** Opening Dataset section block **

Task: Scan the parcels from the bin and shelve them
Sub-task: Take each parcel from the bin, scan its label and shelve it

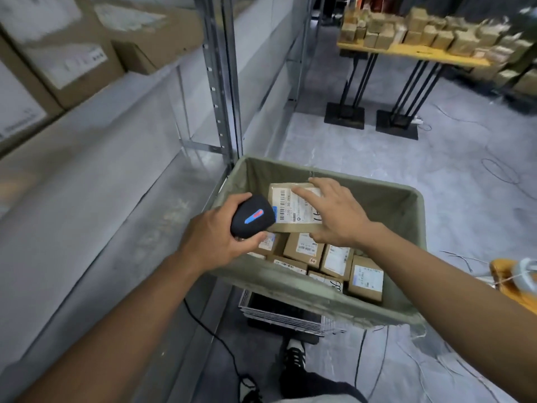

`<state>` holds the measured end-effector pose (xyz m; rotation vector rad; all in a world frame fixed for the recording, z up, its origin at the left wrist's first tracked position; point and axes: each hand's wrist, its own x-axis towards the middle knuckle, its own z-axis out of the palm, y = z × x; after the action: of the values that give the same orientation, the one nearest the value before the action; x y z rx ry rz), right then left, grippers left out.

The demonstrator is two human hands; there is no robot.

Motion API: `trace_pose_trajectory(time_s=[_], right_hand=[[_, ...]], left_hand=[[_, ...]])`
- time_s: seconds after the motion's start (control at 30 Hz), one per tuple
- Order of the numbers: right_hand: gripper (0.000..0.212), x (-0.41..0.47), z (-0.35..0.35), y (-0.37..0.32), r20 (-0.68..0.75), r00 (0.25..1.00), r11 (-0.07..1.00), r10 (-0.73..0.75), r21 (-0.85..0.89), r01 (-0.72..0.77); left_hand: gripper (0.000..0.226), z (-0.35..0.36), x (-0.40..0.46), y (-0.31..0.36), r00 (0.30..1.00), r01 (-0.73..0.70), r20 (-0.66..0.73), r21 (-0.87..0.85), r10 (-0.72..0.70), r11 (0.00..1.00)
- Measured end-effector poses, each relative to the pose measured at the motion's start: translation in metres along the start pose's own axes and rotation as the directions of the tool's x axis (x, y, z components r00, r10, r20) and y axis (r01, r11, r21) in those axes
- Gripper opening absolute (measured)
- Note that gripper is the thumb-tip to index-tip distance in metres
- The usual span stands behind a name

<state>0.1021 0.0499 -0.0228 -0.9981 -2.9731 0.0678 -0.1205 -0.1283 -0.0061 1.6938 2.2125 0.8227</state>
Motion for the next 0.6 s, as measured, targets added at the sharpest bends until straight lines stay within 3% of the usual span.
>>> trace_pose_trajectory(time_s=[0.33, 0.6], right_hand=[[0.109, 0.003, -0.014, -0.036, 0.023, 0.987, 0.987, -0.157, -0.028, 0.157], [0.105, 0.022, -0.023, -0.027, 0.035, 0.961, 0.961, -0.276, 0.010, 0.275]], left_hand=[[0.078, -0.035, -0.038, -0.009, 0.998, -0.051, 0.035, 0.128, 0.047, 0.990], [0.084, -0.049, -0.058, 0.001, 1.000, 0.014, 0.005, 0.231, -0.016, 0.973]])
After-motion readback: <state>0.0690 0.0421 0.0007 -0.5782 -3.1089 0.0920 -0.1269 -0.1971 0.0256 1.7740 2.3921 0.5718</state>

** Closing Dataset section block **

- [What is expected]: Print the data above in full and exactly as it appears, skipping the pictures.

- [Task result]:
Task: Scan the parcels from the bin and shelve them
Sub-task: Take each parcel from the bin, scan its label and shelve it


`<state>` holds the measured end-effector pose (xyz m; rotation vector rad; all in a world frame fixed for the recording, z up, its origin at the left wrist's first tracked position; point and axes: each hand's wrist, its own x-axis towards the middle knuckle, its own z-axis out of the palm, y = z × x; after the action: of the values that give the same orientation, the one nearest the value before the action; x y z rx ry rz), right then left, grippers left out.

The demonstrator is two human hands; there is no robot.

Motion API: `trace_pose_trajectory(time_s=[_], right_hand=[[_, ...]], left_hand=[[_, ...]])`
- time_s: seconds after the motion's start (control at 30 Hz), one per tuple
- Order of the numbers: right_hand: gripper (0.000..0.212), x (-0.41..0.47), z (-0.35..0.35), y (-0.37..0.32), r20 (-0.68..0.75), r00 (0.25..1.00), r11 (-0.07..1.00), r10 (-0.73..0.75), r21 (-0.85..0.89), r01 (-0.72..0.77); left_hand: gripper (0.000..0.226), z (-0.35..0.36), x (-0.40..0.46), y (-0.31..0.36), r00 (0.30..1.00), r01 (-0.73..0.70), r20 (-0.66..0.73), r21 (-0.87..0.85), r10 (-0.72..0.70), r11 (0.00..1.00)
- Measured end-effector poses, each relative to the pose measured at the motion's start: translation in metres along the start pose's own axes and rotation as the directions of the tool's x axis (x, y, z components r00, r10, r20) and y axis (r01, r11, r21) in those axes
- Gripper opening absolute (measured)
- Note that gripper is the thumb-tip to index-tip distance in metres
- The usual span stands behind a name

<state>0.1021 0.0499 -0.0228 -0.9981 -2.9731 0.0678 -0.1205 -0.1283 -0.0061 1.6938 2.2125 0.8227</state>
Motion for the next 0.6 s, as measured, targets added at the sharpest bends until straight lines stay within 3% of the usual span.
>>> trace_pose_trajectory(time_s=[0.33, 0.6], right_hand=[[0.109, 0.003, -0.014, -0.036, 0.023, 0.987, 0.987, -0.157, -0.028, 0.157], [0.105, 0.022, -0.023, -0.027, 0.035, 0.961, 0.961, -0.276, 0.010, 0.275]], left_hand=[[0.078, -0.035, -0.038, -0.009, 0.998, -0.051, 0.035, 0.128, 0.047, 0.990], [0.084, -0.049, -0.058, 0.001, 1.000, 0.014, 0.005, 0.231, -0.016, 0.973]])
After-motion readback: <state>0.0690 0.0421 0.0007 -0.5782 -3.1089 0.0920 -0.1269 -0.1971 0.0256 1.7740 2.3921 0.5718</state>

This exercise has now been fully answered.